Он никак не мог успокоиться, зачем-то вышел на крыльцо и долго шарил по карманам, прежде чем вспомнил, что давно не курит.
Василий снова лежал у него на кровати в ботинках, но Витя не обратил на это внимания.
– Я тебе картошку спас, – сказал Четкин, – она чуть не сгорела. Я воду слил, а кастрюлю под подушку спрятал, чтоб не остыла. Знаешь, я, наверное, с вами поем, ты не против? Сейчас к себе схожу, капусты кислой принесу и сала. Царский ужин будет. У меня даже полбутылки водки есть!
– Я пить не буду. Ты лучше утюг свой принеси, хочу форму отпарить.
С утра Витя занялся своим гардеробом. Ребята настаивали, чтобы он ехал в гражданском, но у него не было приличных вещей, а чужие надевать не хотелось.

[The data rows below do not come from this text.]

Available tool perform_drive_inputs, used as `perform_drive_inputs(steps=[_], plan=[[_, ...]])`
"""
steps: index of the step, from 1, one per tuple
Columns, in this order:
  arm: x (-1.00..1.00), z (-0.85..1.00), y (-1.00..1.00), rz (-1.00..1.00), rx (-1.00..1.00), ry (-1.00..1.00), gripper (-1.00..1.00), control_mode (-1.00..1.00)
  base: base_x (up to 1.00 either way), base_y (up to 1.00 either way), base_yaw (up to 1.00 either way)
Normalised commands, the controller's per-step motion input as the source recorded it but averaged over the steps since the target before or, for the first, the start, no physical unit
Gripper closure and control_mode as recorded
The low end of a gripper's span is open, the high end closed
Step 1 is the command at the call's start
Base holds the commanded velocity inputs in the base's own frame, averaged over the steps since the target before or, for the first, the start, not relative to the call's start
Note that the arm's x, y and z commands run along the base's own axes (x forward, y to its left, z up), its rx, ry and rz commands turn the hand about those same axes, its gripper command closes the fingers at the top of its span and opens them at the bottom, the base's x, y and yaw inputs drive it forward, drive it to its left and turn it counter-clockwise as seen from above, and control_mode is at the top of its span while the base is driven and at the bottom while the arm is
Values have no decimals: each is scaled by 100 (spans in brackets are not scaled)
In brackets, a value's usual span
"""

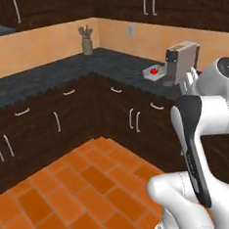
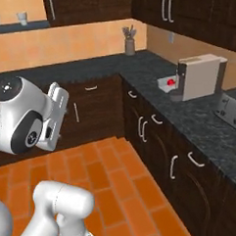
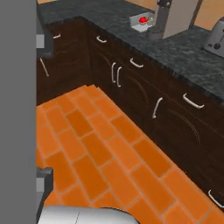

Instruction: Take the meat container that has the steak and place it on the second highest rack of the freezer. Then take the vegetable container that has the tomato and mushroom and place it on the highest rack of the freezer.

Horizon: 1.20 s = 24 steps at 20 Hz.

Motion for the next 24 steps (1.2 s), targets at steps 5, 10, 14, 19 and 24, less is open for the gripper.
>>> perform_drive_inputs(steps=[5, 10, 14, 19, 24], plan=[[0, 0, 0, 0, 0, 0, -100, 100, 57, 6, -68], [0, 0, 0, 0, 0, 0, -100, 100, 94, 58, -55], [0, 0, 0, 0, 0, 0, -100, 100, 99, 83, -51], [0, 0, 0, 0, 0, 0, -100, 100, 94, 83, -48], [0, 0, 0, 0, 0, 0, -100, 100, 82, 84, -42]])
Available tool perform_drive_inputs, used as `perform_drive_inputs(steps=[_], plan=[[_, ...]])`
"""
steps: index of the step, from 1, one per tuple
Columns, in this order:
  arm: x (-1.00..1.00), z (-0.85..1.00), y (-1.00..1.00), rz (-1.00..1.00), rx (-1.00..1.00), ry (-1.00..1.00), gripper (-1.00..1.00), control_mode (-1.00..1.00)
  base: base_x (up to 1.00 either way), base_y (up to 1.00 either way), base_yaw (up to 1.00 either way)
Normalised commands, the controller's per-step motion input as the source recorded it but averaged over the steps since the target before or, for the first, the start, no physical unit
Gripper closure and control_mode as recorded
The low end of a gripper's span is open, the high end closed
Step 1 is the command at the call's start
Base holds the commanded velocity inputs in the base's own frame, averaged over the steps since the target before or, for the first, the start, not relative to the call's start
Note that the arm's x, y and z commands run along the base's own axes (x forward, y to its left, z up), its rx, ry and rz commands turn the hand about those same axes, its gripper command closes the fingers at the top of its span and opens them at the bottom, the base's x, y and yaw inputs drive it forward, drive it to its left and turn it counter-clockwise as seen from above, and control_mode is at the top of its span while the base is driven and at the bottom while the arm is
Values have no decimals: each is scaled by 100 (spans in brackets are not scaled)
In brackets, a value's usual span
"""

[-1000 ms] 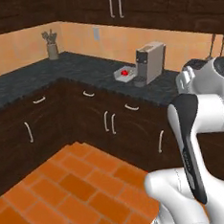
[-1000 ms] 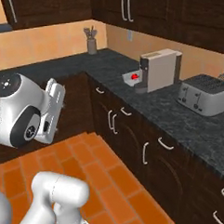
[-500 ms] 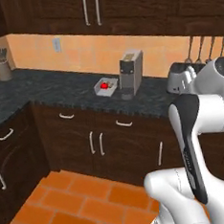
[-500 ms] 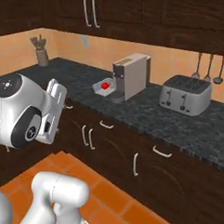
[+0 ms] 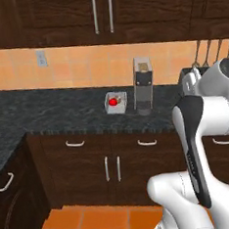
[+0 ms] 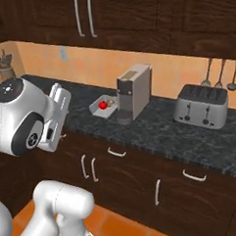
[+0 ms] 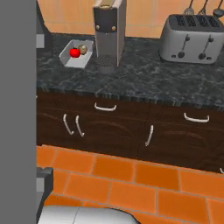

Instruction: Take the meat container that has the steak and place it on the second highest rack of the freezer. Then take the vegetable container that has the tomato and mushroom and place it on the highest rack of the freezer.

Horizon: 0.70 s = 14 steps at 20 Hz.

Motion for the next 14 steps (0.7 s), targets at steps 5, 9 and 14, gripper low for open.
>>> perform_drive_inputs(steps=[5, 9, 14], plan=[[0, 0, 0, 0, 0, 0, -100, 100, 61, 63, -39], [0, 0, 0, 0, 0, 0, -100, 100, 52, 53, -19], [0, 0, 0, 0, 0, 0, -100, 100, 60, 50, -10]])
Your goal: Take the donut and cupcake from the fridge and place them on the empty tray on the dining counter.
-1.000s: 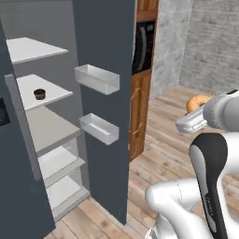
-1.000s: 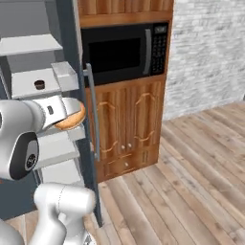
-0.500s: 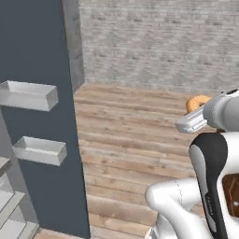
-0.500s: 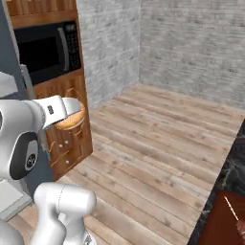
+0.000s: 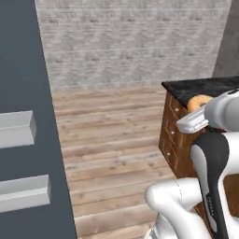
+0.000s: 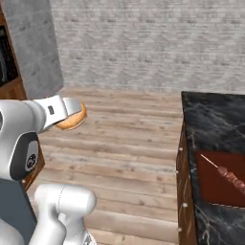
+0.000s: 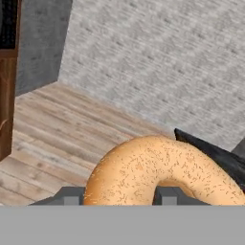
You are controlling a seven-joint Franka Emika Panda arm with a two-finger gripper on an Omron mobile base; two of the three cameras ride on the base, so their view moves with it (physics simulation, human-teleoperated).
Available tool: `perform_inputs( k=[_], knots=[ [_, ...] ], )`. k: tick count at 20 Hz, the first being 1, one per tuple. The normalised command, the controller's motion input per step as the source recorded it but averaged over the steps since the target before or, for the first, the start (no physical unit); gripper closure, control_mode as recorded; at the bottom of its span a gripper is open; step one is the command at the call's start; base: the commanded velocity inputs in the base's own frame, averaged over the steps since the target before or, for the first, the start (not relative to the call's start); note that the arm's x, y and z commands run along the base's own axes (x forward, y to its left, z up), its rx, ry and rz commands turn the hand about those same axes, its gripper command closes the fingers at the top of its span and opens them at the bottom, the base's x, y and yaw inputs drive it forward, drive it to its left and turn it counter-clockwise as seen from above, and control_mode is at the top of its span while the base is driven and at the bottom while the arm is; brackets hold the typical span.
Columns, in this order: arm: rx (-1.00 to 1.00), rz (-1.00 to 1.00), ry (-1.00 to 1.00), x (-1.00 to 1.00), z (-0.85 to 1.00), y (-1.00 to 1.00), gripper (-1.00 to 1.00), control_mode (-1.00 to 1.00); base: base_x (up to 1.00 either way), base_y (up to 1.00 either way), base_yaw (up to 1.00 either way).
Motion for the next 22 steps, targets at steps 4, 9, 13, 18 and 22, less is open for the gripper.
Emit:
perform_inputs(
  k=[4, 9, 13, 18, 22],
  knots=[
    [0.00, 0.00, 0.00, 0.00, 0.00, 0.00, 1.00, 1.00, 0.00, 0.63, -0.60],
    [0.00, 0.00, 0.00, 0.00, 0.00, 0.00, 1.00, 1.00, -0.20, 0.20, -0.50],
    [0.00, 0.00, 0.00, 0.00, 0.00, 0.00, 1.00, 1.00, -0.54, 0.00, -0.36],
    [0.00, 0.00, 0.00, 0.00, 0.00, 0.00, 1.00, 1.00, -0.69, 0.00, -0.29],
    [0.00, 0.00, 0.00, 0.00, 0.00, 0.00, 1.00, 1.00, -0.67, 0.00, -0.26]
  ],
)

Он принял душ, побрился, надел свежее белье, отпарил форму через тряпку, наведя на штанах безукоризненные стрелки, и зубной пастой начистил пряжку ремня. Надев фуражку, Сотников почти понравился себе. А напоследок эстет Грабовский подушил его своим «Фаренгейтом».
* * *
Морок, овладевший Валентином летом, продолжал его преследовать. Понемногу он привык, притерпелся к своей едкой неправедной любви и даже начал находить в ней странную радость. Вначале он мучился оттого, что не может лечь с Катей в постель, но постепенно почти удалось уговорить себя, что ему достаточно видеть ее и по-отечески баловать.

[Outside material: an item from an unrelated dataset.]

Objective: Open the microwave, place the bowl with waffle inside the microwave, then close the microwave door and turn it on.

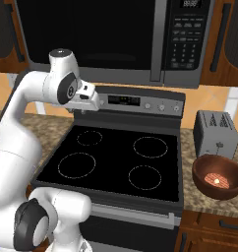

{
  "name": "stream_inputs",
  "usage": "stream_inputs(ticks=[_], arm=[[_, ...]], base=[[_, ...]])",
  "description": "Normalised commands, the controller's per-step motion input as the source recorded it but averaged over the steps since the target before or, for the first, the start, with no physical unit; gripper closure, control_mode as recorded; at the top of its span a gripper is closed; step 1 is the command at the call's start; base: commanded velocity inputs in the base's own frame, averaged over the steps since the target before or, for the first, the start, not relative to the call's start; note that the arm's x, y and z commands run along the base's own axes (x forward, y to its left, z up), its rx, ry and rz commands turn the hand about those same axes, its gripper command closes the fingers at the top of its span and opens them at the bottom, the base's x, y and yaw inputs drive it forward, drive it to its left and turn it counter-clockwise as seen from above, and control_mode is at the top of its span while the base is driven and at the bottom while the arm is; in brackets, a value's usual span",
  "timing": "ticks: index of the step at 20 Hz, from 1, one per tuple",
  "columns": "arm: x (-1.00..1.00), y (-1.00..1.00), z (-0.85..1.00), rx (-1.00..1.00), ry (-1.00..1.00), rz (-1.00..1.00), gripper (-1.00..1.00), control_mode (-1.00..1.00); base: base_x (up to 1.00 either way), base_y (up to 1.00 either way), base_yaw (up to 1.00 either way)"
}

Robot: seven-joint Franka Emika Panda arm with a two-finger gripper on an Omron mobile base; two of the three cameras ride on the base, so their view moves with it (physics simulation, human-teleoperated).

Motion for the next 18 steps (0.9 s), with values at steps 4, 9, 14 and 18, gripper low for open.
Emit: stream_inputs(ticks=[4,9,14,18], arm=[[-0.31,0.00,0.00,0.00,-0.01,0.00,-1.00,-1.00],[-0.59,-0.09,0.22,0.00,-0.23,0.00,-1.00,-1.00],[-0.63,-0.25,0.58,-0.01,-0.33,-0.01,-1.00,-1.00],[-0.57,-0.26,0.58,-0.01,-0.37,-0.01,-1.00,-1.00]], base=[[0.00,0.00,0.00],[0.00,0.00,0.00],[0.00,0.00,0.00],[0.00,0.00,0.00]])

Под предлогом, что девочка взрослеет, он одел ее как куклу, понимая, что правильнее всего было бы нарядить ее в чехол для матраса – и никогда не видеть этих стройных ножек, тонкой талии, небольшой, но вызывающей груди, обтянутой трикотажем… Чего бы он только не отдал, лишь бы вернуть себе душевное равновесие!